Comparative analysis of research security policies across 46+ U.S. higher education institutions, examining IRB, RCR, export controls, and NSPM-33 compliance.
Comprehensive review of scholarly and policy literature from 2010-2025 using Scopus, Web of Science, and Semantic Scholar databases.
IRB-approved semi-structured interviews with 30+ individuals including research administrators, IT professionals, faculty, and compliance officers.
Natural Language Processing analysis of public digital discourse from 2024-2026, including topic modeling, sentiment analysis, and TF-IDF weighting.

SPARC utilizes a range of high-value data sources selected for their relevance to the research security landscape, accessibility, and potential to inform institutional profiling, policy review, and empirical analysis.
| Source | Purpose | Access | Used For |
|---|---|---|---|
| IPEDS | Institutional characteristics (size, type) | Open | Field Scan, Secondary Data |
| NSF HERD Survey | R&D expenditure trends | Open | Secondary Data |
| NSF Research.gov | NSF awards & security-related projects | Open | Field Scan, Issue Brief |
| NCARS Reports | Academic threat models & mitigation | Open | Field Scan, Issue Brief |
| NIST CSF & 800-171 | Cybersecurity standards in education | Open | Issue Brief, RSPF |
| Scopus / Web of Science | Literature on compliance & gaps | Subscription | Literature Review |
| Semantic Scholar | NLP-mined trends in research literature | Open | Literature Review |
| Data.gov | Cybersecurity & education datasets | Open | Field Scan, Secondary Data |
A stark and widening gap exists between Tier 1 institutions with comprehensive security programs and Tier 2 institutions operating in a 'compliance desert' with minimal infrastructure.
Peer-reviewed scholarly literature on research security at small-to-mid-sized institutions is remarkably thin.
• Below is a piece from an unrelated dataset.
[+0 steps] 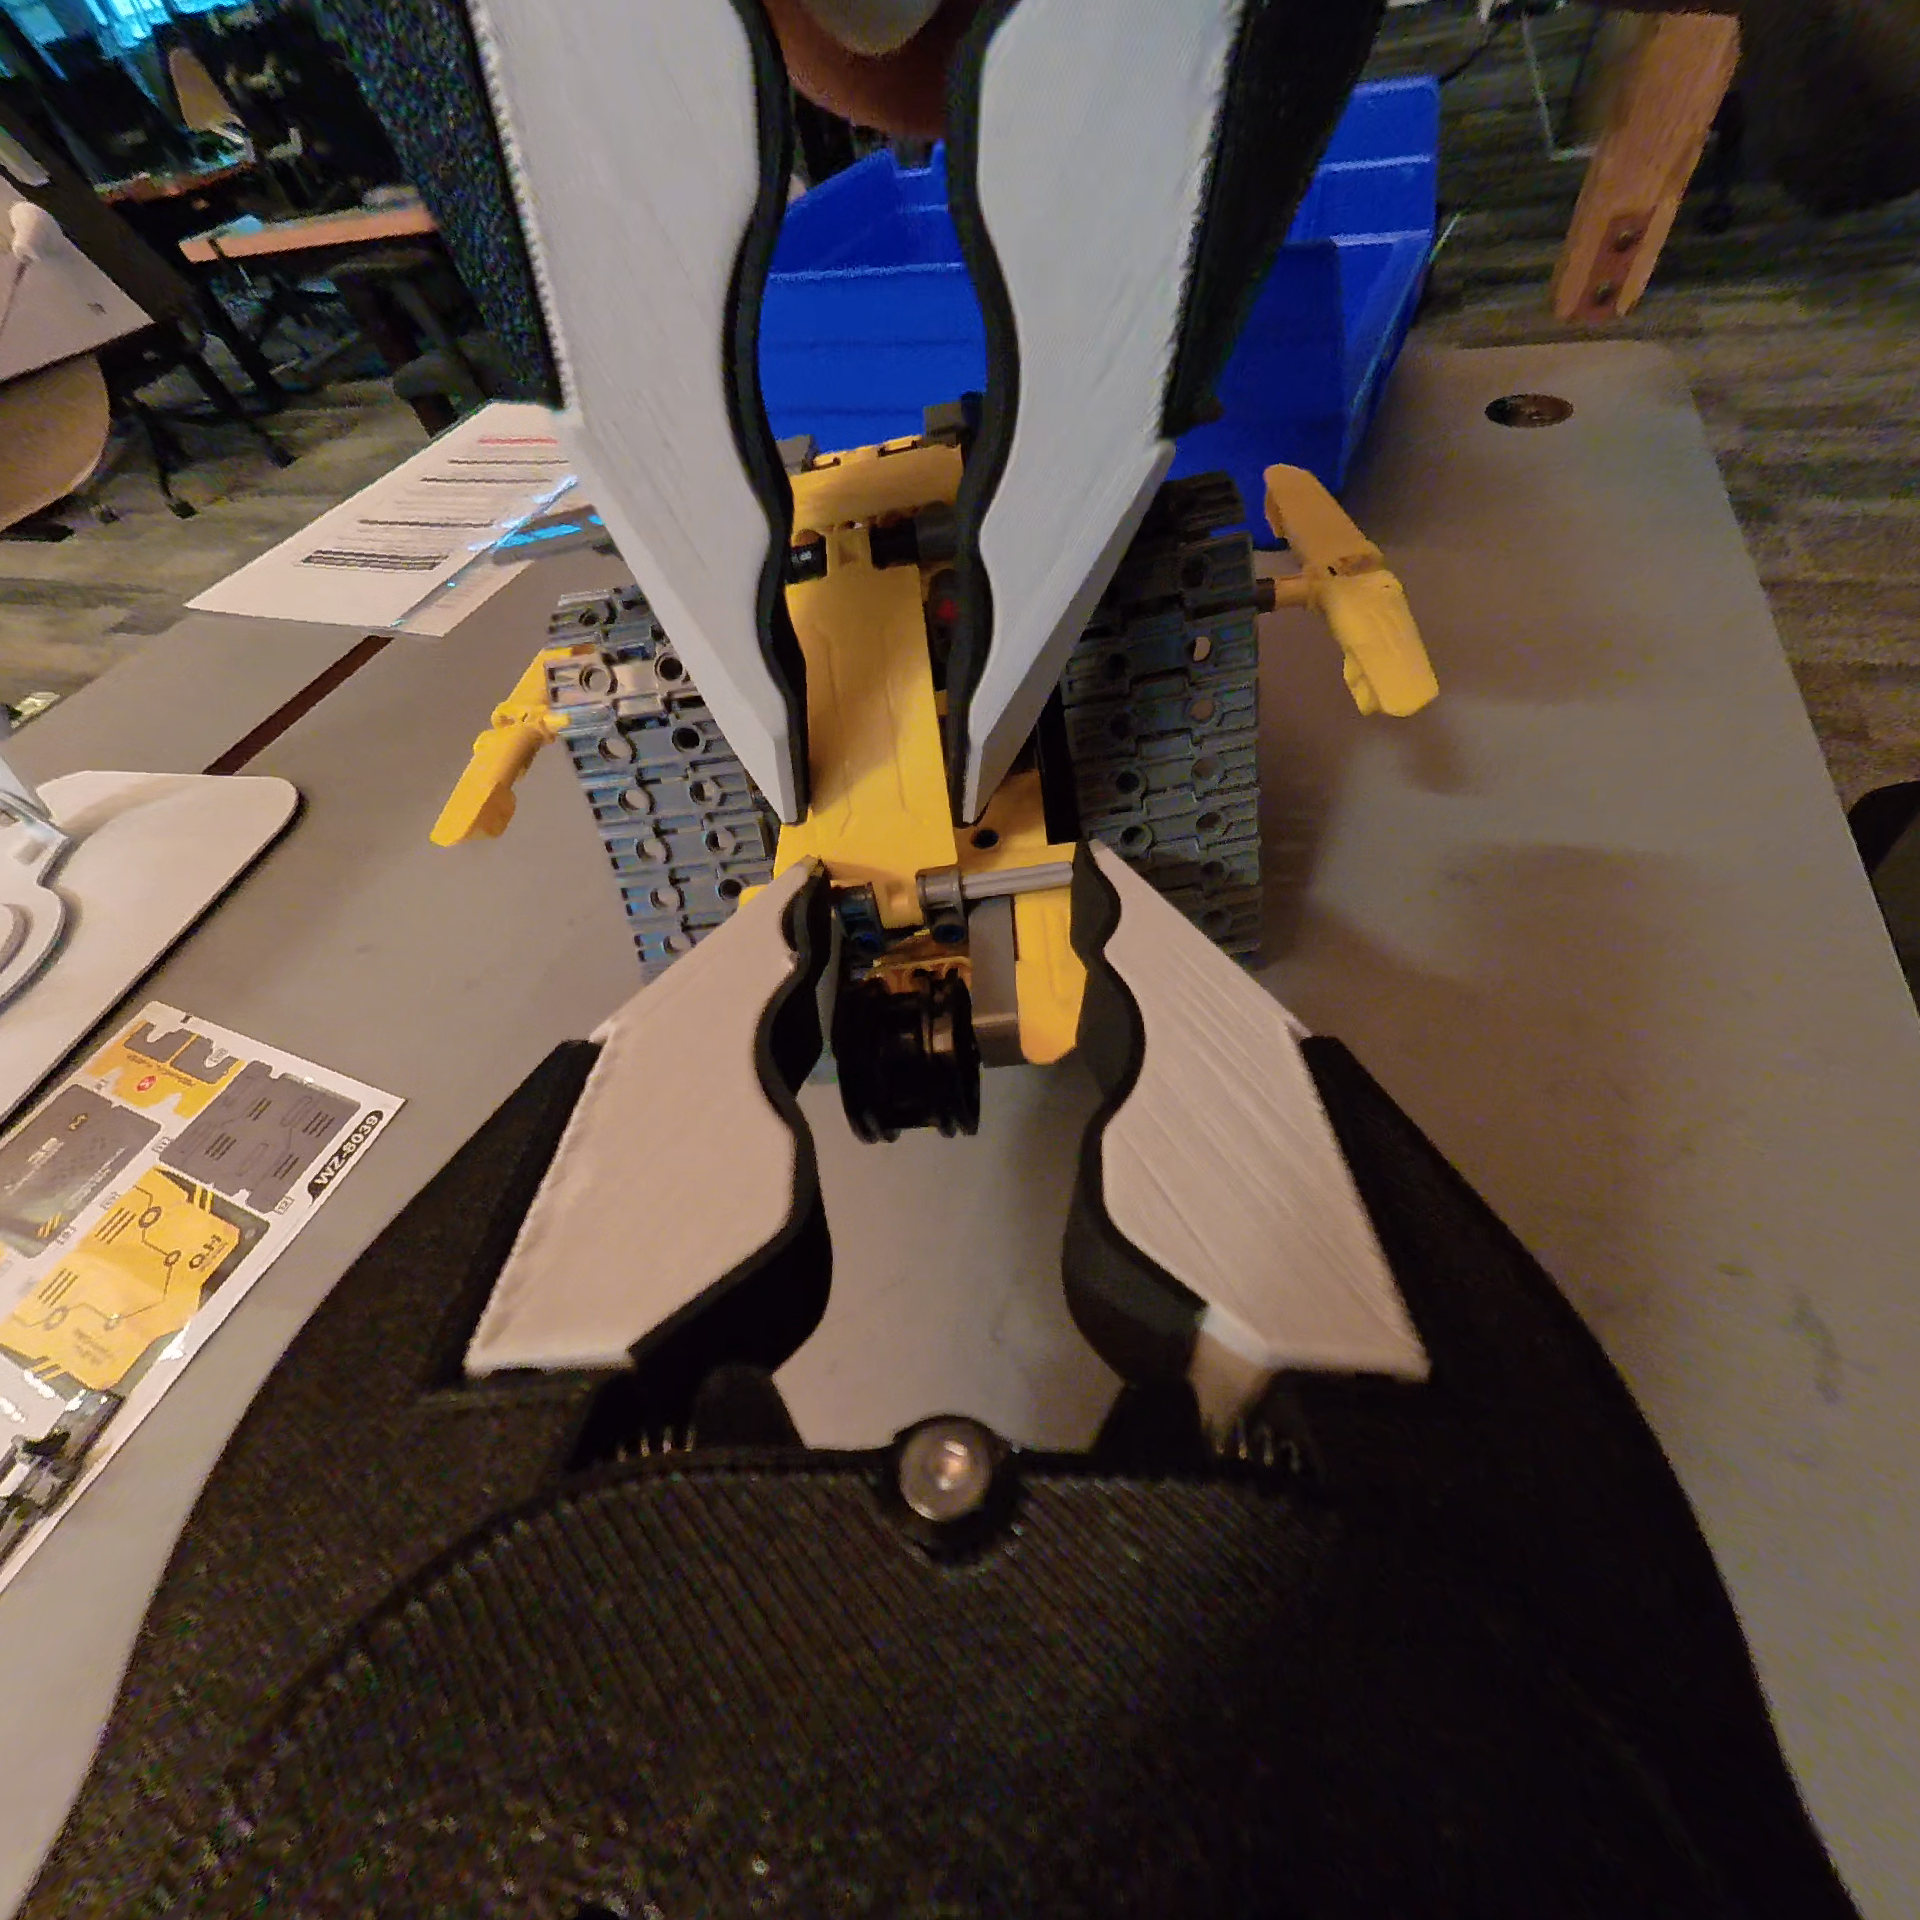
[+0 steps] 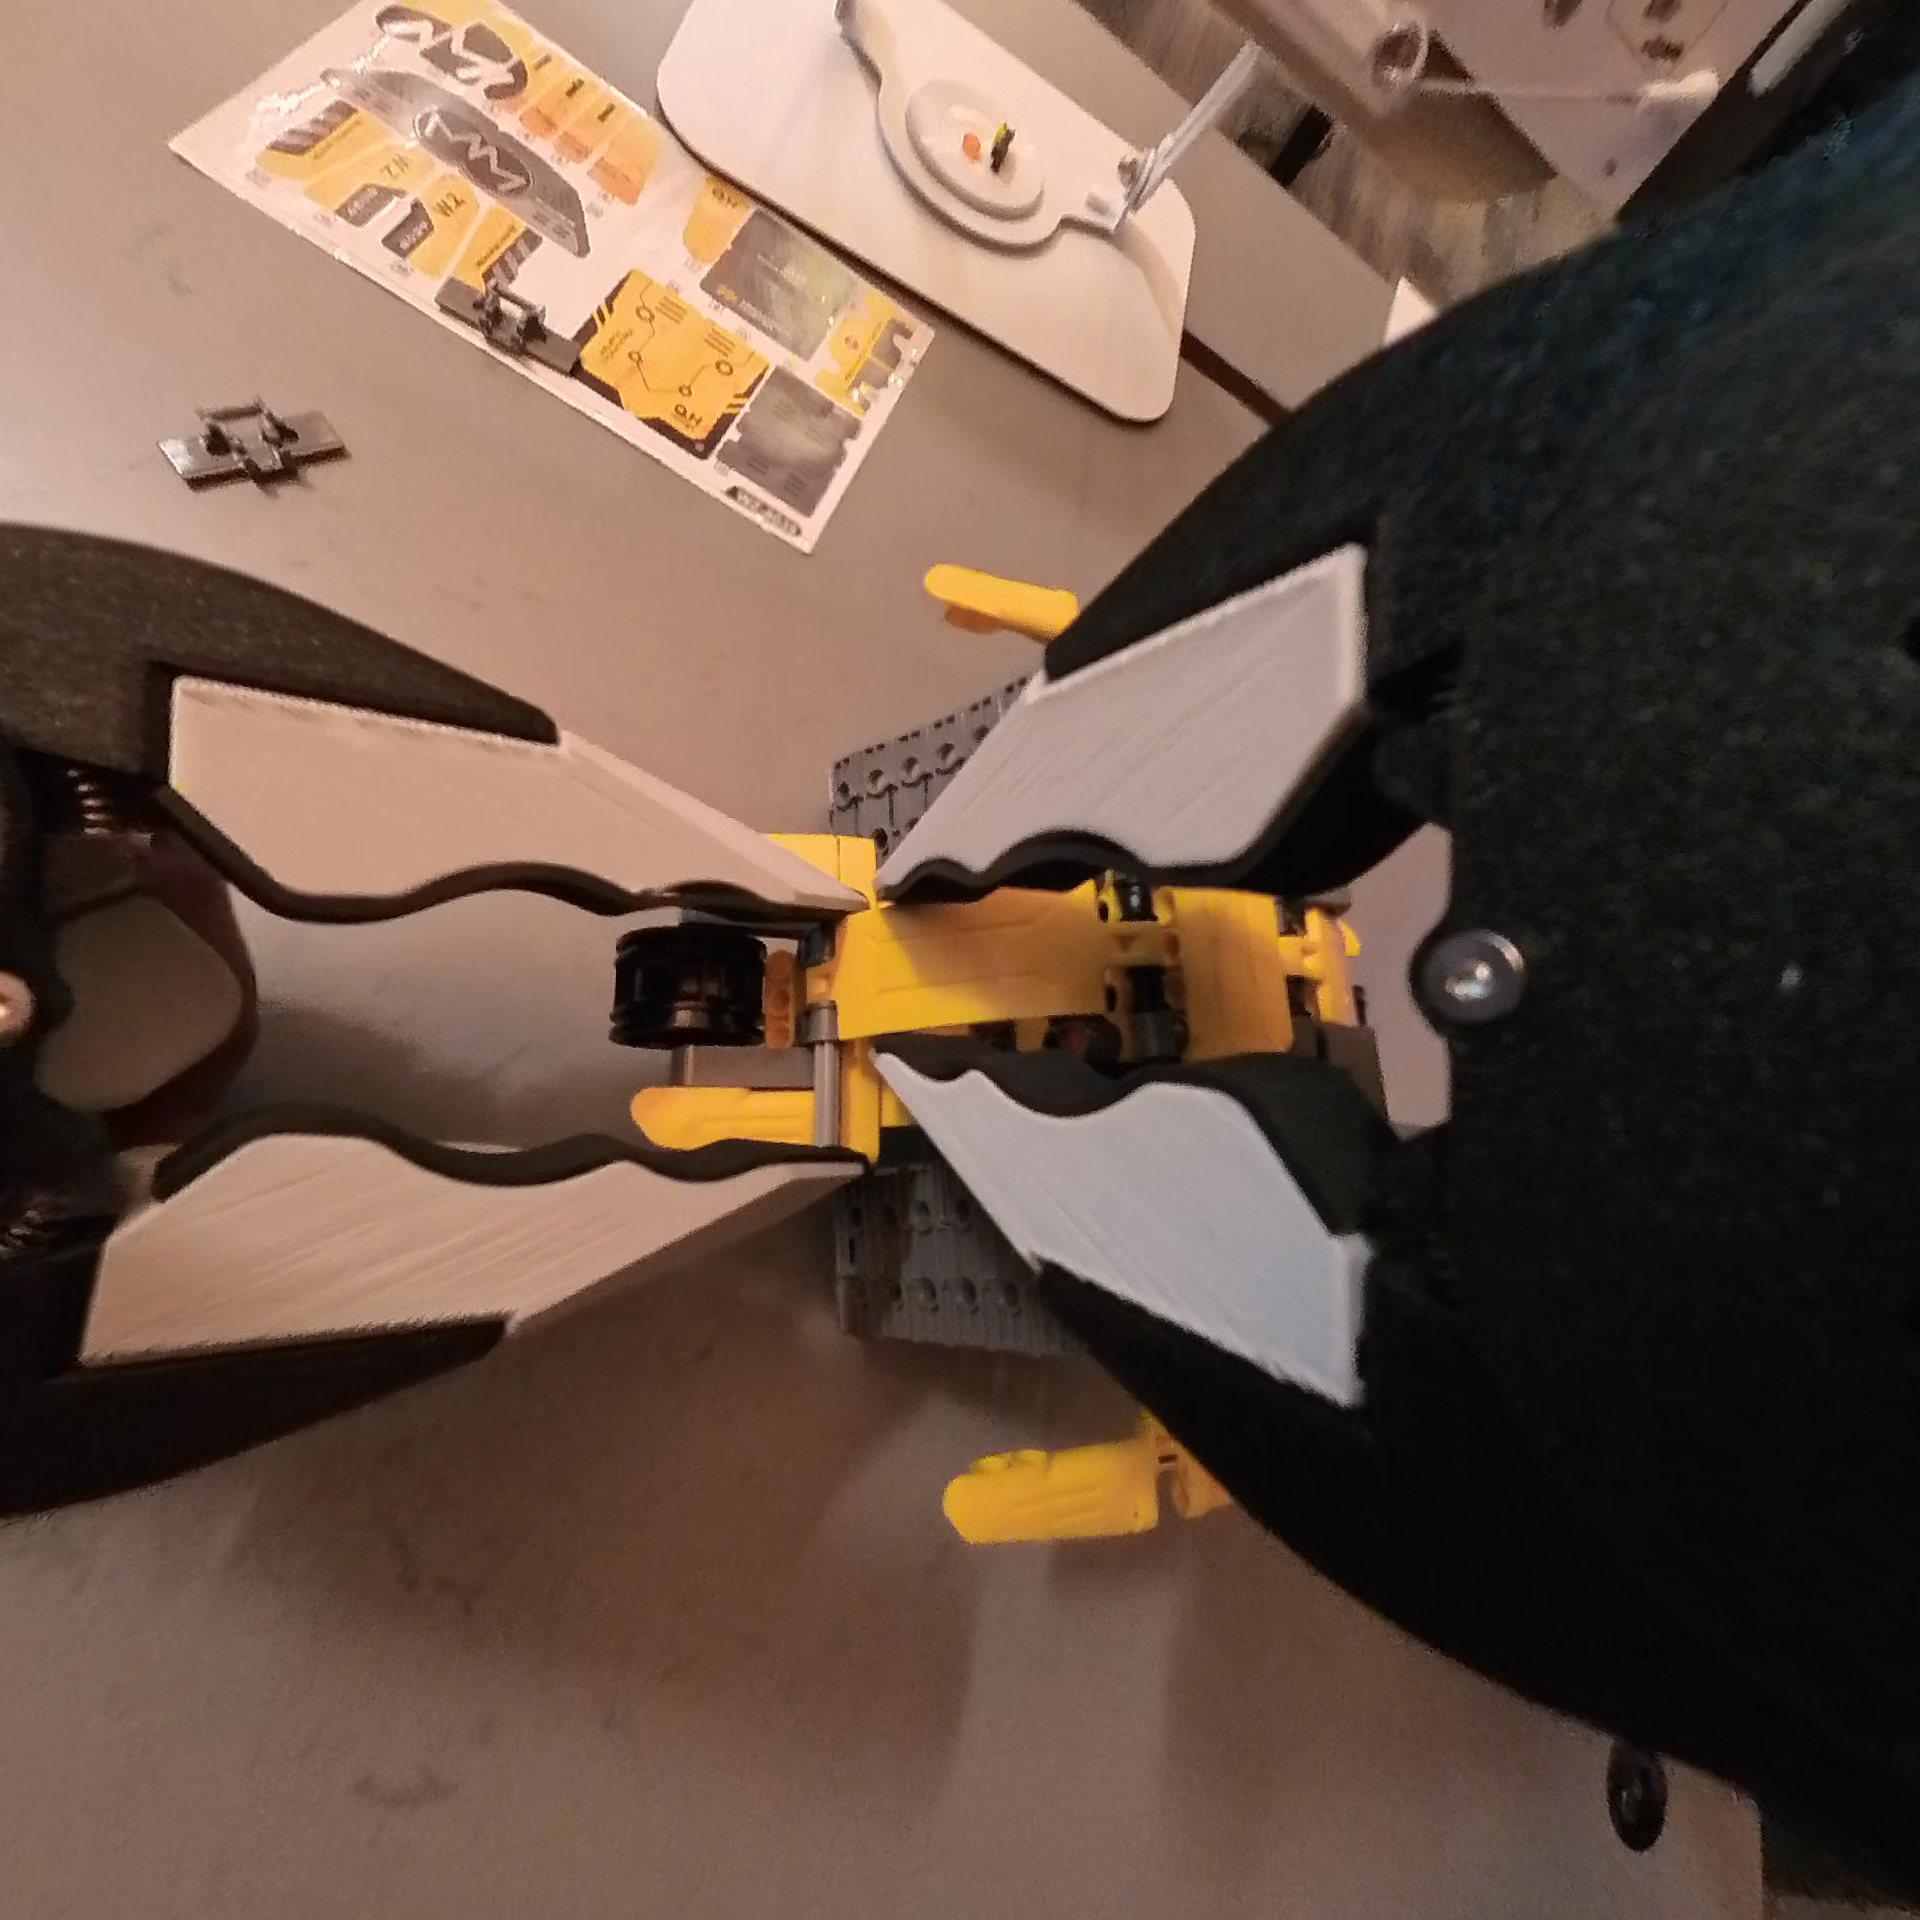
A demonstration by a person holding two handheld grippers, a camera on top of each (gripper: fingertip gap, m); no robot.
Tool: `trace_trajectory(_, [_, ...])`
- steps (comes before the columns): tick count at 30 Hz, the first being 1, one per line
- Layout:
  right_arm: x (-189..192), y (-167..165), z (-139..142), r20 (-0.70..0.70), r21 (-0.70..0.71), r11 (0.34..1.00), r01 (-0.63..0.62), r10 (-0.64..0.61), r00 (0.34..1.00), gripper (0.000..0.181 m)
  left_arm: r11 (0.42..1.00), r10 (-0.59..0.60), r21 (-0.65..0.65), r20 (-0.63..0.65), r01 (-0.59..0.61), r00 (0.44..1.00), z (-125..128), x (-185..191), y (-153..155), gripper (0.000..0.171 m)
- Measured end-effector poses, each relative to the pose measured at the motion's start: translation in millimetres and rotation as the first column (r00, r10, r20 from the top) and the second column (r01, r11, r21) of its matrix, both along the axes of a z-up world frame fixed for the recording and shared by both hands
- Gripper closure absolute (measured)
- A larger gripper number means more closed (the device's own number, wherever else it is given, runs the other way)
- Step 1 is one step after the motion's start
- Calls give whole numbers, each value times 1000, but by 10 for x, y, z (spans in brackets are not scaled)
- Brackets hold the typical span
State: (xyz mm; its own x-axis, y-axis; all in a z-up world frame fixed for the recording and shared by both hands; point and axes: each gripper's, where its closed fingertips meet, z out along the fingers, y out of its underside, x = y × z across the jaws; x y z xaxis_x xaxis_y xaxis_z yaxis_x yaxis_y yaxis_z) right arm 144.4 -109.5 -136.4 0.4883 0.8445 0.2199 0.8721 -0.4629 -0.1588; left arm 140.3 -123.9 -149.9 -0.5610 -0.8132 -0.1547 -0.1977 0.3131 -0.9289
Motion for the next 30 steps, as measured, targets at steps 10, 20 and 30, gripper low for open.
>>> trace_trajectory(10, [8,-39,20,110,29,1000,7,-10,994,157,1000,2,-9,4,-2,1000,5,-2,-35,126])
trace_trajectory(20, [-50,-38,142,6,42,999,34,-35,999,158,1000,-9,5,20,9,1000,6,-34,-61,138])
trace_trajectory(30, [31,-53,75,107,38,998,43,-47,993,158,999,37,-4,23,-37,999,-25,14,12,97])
The most actionable information exists in gray literature and federal policy documents.
While IRB and RCR policies are universally adopted, a significant compliance maturity gap exists in export controls and NSPM-33 responses, strongly correlated with R&D expenditure levels.
NLP analysis of public discourse reveals a growing disconnect between federal policy intent and practitioner experience, dominated by themes of administrative overload and compliance fatigue.